How long will it take the Fed’s rate hikes to show up in interest rates we pay and earn?

Justin Ho Jan 27, 2022
Heard on:
Graeme Jennings-Pool/ Getty Images
HTML EMBED:
COPY

The Federal Reserve plans to raise interest rates “soon.” Many investors and economists are expecting that will happen when the central bank leadership next meets in March.

When the Fed raises its interest rate target, borrowing throughout the U.S. feels the effects. In some cases, the Fed’s plan to hike rates alone has affected borrowing costs.

“Rates have started to move up with mortgages. On the 30-year fixed rate,” said Peter Alden, the CEO of Bay State Savings Bank in Massachusetts.

According to Alden, mortgage rates started rising before the end of 2021, and his bank had to react.

“We obviously survey our competitors and things like that, and rates did start to go up competitively. So we decided to move ours as well,” Alden said.

Loans with variable interest rates will get more expensive once the Fed actually makes a move. That’s according to Jim Vogel, the director of interest rate strategies at FHN Financial.

“Almost all home equity loans are on some sort of variable rate, and so they should increase right in step with Fed changes,” Vogel said. Interest rates on credit cards and auto loans will go up too, he said.

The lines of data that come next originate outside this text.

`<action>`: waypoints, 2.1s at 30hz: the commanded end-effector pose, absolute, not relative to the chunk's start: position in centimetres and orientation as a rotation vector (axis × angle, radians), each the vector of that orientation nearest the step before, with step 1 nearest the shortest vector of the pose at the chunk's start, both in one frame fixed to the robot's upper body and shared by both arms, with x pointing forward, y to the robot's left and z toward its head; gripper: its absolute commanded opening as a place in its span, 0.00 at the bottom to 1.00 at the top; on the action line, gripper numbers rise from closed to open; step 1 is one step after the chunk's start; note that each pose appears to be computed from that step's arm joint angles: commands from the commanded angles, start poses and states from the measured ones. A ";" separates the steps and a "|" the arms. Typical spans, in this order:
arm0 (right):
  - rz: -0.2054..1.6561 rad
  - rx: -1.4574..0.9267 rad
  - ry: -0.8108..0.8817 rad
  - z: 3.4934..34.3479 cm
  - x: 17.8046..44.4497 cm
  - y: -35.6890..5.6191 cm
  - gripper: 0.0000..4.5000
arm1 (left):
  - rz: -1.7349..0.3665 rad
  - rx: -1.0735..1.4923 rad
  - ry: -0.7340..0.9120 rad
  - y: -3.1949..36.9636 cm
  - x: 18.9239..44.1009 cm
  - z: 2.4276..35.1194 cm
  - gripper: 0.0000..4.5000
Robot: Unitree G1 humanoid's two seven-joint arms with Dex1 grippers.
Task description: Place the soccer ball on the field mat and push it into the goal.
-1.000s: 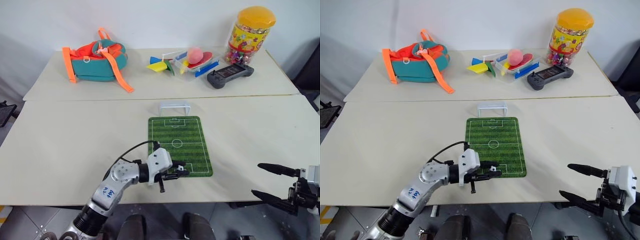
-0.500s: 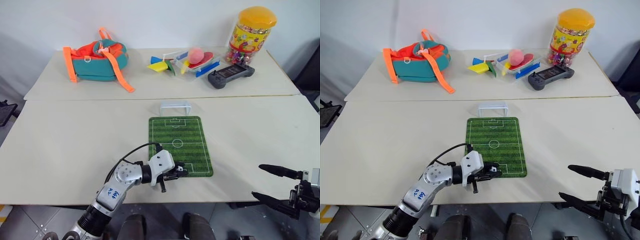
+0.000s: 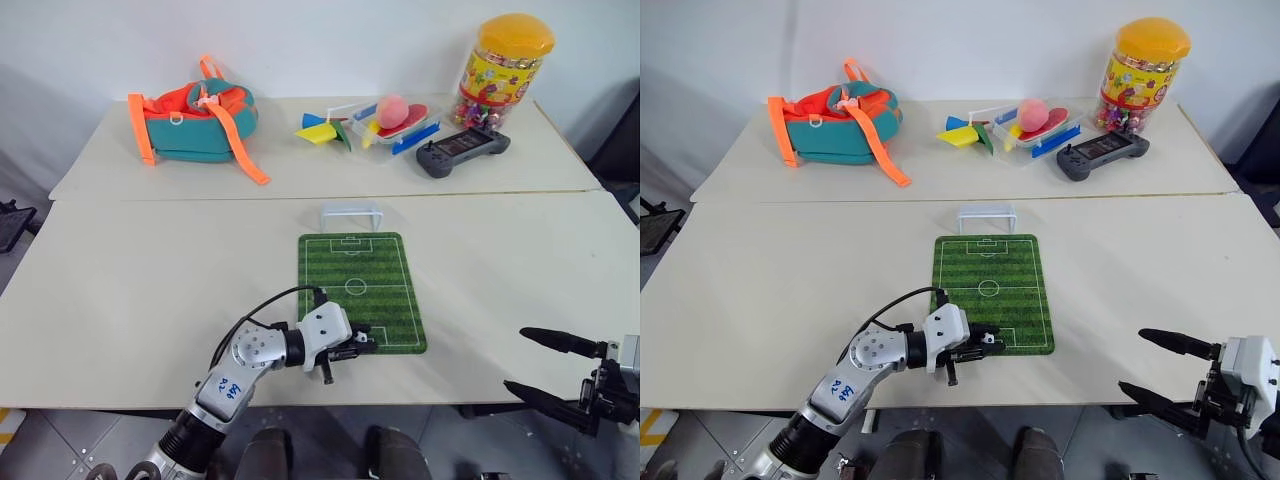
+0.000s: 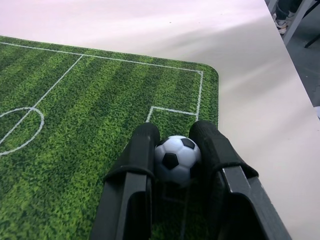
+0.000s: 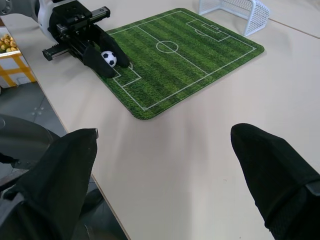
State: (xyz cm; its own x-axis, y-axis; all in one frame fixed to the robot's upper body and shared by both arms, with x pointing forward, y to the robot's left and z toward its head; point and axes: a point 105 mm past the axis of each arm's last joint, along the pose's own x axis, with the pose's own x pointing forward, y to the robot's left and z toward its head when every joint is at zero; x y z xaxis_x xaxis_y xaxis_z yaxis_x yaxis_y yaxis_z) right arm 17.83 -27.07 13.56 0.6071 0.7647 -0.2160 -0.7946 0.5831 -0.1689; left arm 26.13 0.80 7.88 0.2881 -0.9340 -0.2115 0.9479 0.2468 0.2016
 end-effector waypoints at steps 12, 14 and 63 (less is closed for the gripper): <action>0.889 -0.294 0.116 14.2 18.2 -27.6 1.00 | -1.287 0.315 -0.021 0.3 26.2 9.7 0.99; 0.891 -0.294 0.113 14.3 18.3 -27.6 1.00 | -1.290 0.309 -0.072 0.4 26.1 11.2 0.99; 0.795 -0.265 0.051 12.9 18.4 -26.9 1.00 | -0.951 0.265 -0.171 1.7 32.7 17.9 0.00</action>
State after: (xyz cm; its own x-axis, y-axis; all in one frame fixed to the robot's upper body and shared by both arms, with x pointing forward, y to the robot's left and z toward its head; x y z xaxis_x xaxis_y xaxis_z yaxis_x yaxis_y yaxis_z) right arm 18.37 -26.84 12.53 0.6900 0.7051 -0.1633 -0.7232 0.6626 -0.1950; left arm 33.14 1.51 16.47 0.5788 -0.8150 -0.0289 0.7861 0.5481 0.2857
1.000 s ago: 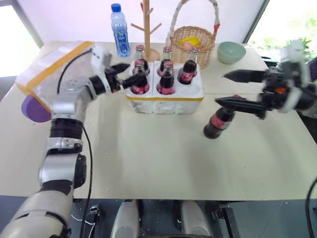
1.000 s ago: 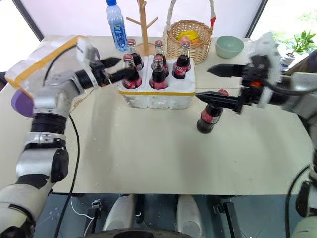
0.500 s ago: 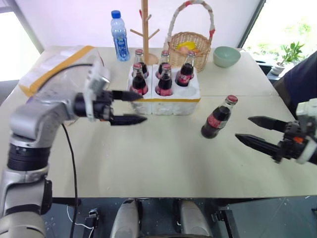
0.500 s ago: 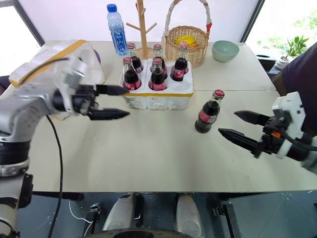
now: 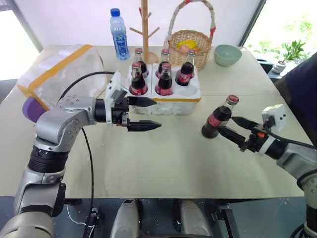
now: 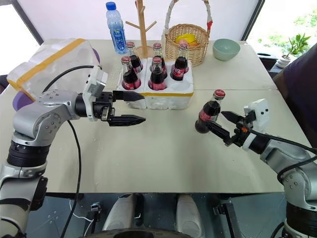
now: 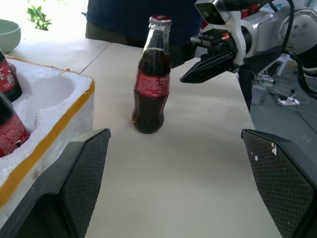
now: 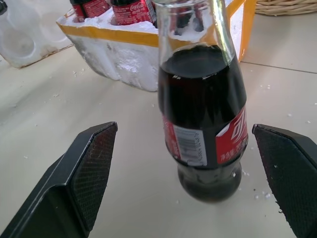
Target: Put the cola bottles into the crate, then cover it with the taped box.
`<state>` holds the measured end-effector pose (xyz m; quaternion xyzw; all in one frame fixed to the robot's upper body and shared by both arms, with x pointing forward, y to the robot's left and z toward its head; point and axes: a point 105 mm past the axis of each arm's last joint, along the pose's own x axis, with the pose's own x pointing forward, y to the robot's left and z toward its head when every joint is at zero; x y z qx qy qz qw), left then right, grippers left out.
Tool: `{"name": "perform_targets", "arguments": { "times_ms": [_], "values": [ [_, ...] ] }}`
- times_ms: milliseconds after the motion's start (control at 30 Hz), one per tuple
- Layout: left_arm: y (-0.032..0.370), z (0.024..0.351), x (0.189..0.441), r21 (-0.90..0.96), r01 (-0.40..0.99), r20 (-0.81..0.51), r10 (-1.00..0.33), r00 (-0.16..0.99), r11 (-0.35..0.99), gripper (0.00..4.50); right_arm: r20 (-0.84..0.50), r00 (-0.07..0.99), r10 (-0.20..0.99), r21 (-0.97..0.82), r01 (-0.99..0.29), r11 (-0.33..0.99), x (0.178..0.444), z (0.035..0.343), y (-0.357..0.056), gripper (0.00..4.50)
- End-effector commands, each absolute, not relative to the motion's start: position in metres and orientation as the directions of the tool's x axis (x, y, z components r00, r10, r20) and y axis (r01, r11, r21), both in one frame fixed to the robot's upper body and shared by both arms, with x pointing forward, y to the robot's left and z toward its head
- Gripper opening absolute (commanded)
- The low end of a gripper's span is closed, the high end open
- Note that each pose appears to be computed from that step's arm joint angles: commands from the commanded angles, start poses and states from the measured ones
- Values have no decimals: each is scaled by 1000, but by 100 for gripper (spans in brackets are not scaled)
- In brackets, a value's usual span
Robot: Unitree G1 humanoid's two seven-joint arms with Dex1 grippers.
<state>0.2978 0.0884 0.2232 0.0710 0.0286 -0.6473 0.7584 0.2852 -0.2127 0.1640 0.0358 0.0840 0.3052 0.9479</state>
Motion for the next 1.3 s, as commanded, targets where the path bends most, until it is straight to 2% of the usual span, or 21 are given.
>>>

But those also depend on other factors, like a borrower’s creditworthiness. “They may not go up quite as quickly as the Fed moves monetary policy, but they will increase,” Vogel said.

It will also take longer for people start earning more from their savings accounts. That’s because banks are flush with deposits right now.

“Banks and money market funds will be almost happy to see some of the deposits run off, and so they will be slower than usual to raise the rates that they pay savers,” Vogel said.

The Fed is raising rates to tame inflation, but that won’t happen the moment rates go up.

According to Liz Ann Sonders, chief investment strategist at Charles Schwab (a current Marketplace underwriter), supply chain issues aren’t going away anytime soon. This summer will she expects there will still be a shortage of semiconductor chips and a bunch of cargo ships still anchored off of Los Angeles and Long Beach.

“Does the Fed raising the Fed funds rate by a quarter point start to solve either of those problems? Of course not,” Sonders said.

Still, current inflation is largely because supply isn’t meeting demand. “If demand slows, then you buy yourself some time for supply to catch up,” she said.

Higher interest rates could eventually do that.